Activity: When you write out the material, keep every line exactly as it is.

Given information:
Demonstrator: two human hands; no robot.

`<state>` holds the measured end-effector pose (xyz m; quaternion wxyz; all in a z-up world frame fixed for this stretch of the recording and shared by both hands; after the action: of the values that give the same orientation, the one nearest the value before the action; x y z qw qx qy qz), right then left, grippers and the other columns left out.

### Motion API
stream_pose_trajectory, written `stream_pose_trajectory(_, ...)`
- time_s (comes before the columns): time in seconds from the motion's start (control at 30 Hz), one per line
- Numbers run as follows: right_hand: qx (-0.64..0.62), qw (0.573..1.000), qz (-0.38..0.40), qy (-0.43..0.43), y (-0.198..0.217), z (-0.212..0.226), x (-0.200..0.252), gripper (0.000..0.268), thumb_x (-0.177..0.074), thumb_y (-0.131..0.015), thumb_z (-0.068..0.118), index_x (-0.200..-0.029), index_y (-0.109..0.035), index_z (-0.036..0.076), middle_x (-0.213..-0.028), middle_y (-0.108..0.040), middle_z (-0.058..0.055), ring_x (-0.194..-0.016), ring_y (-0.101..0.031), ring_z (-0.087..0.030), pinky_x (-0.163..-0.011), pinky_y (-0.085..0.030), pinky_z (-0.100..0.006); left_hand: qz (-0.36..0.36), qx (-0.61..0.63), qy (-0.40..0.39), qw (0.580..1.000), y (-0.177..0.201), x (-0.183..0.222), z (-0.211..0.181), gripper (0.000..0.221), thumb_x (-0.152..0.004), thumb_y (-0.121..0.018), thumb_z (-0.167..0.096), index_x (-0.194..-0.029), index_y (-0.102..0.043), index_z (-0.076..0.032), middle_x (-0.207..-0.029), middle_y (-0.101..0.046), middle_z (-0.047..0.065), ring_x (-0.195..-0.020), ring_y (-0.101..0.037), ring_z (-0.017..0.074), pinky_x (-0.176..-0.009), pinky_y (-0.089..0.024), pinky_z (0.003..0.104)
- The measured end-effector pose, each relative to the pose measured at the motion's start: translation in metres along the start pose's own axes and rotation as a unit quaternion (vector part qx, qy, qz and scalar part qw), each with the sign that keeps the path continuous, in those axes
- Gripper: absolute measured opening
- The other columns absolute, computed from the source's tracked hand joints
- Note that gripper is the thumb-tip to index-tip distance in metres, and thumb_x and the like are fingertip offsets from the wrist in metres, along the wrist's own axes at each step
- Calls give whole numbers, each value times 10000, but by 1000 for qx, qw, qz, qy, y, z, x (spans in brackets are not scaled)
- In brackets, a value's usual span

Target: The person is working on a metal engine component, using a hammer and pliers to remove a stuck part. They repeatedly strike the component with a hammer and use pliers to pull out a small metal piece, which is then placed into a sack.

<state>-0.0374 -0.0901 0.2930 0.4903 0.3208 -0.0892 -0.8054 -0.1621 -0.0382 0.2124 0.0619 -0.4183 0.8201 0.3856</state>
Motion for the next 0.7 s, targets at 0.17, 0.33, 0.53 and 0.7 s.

Written solution:
Demonstrator: two human hands; no robot.

`<state>` holds the measured end-effector pose (xyz m; quaternion wxyz; all in a z-up world frame fixed for this stretch of the recording and shared by both hands; after the action: of the values that give the same orientation, the one nearest the value before the action; x y z qw qx qy qz), right then left, grippers and the other columns left out.

### Motion API
stream_pose_trajectory, written `stream_pose_trajectory(_, ...)`
- time_s (comes before the columns): time in seconds from the motion's start (control at 30 Hz), one per line
- Numbers run as follows: right_hand: qx (-0.64..0.62), qw (0.573..1.000), qz (-0.38..0.40), qy (-0.43..0.43), y (-0.198..0.217), z (-0.212..0.226), x (-0.200..0.252), gripper (0.000..0.268), thumb_x (-0.177..0.074), thumb_y (-0.131..0.015), thumb_z (-0.068..0.118), index_x (-0.200..-0.029), index_y (-0.109..0.035), index_z (-0.036..0.076), middle_x (-0.213..-0.028), middle_y (-0.108..0.040), middle_z (-0.058..0.055), ring_x (-0.194..-0.016), ring_y (-0.101..0.031), ring_z (-0.087..0.030), pinky_x (-0.163..-0.011), pinky_y (-0.085..0.030), pinky_z (-0.100..0.006); left_hand: qz (-0.36..0.36), qx (-0.61..0.63), qy (-0.40..0.39), qw (0.580..1.000), y (-0.177..0.201), x (-0.183..0.222), z (-0.211..0.181), gripper (0.000..0.221), thumb_x (-0.152..0.004), thumb_y (-0.121..0.018), thumb_z (-0.167..0.096), index_x (-0.194..-0.029), index_y (-0.102..0.043), index_z (-0.076..0.032), middle_x (-0.207..-0.029), middle_y (-0.101..0.046), middle_z (-0.047..0.065), ring_x (-0.195..-0.020), ring_y (-0.101..0.037), ring_z (-0.017..0.074), pinky_x (-0.176..-0.009), pinky_y (-0.089..0.024), pinky_z (0.003..0.104)
- The measured end-effector pose, each relative to the pose measured at the motion's start: translation in metres along the start pose's own axes and rotation as a unit quaternion (vector part qx, qy, qz and scalar part qw), each with the sign that keeps the path continuous, in those axes
- Gripper: absolute measured opening
- The other columns absolute, computed from the source's tracked hand joints
- Note that gripper is the thumb-tip to index-tip distance in metres, and thumb_x and the like are fingertip offsets from the wrist in metres, along the wrist's own axes at each step
- Calls give whole numbers, each value times 10000, but by 1000 for qx, qw, qz, qy, y, z, x (spans in brackets are not scaled)
- In brackets, a value's usual span

Target: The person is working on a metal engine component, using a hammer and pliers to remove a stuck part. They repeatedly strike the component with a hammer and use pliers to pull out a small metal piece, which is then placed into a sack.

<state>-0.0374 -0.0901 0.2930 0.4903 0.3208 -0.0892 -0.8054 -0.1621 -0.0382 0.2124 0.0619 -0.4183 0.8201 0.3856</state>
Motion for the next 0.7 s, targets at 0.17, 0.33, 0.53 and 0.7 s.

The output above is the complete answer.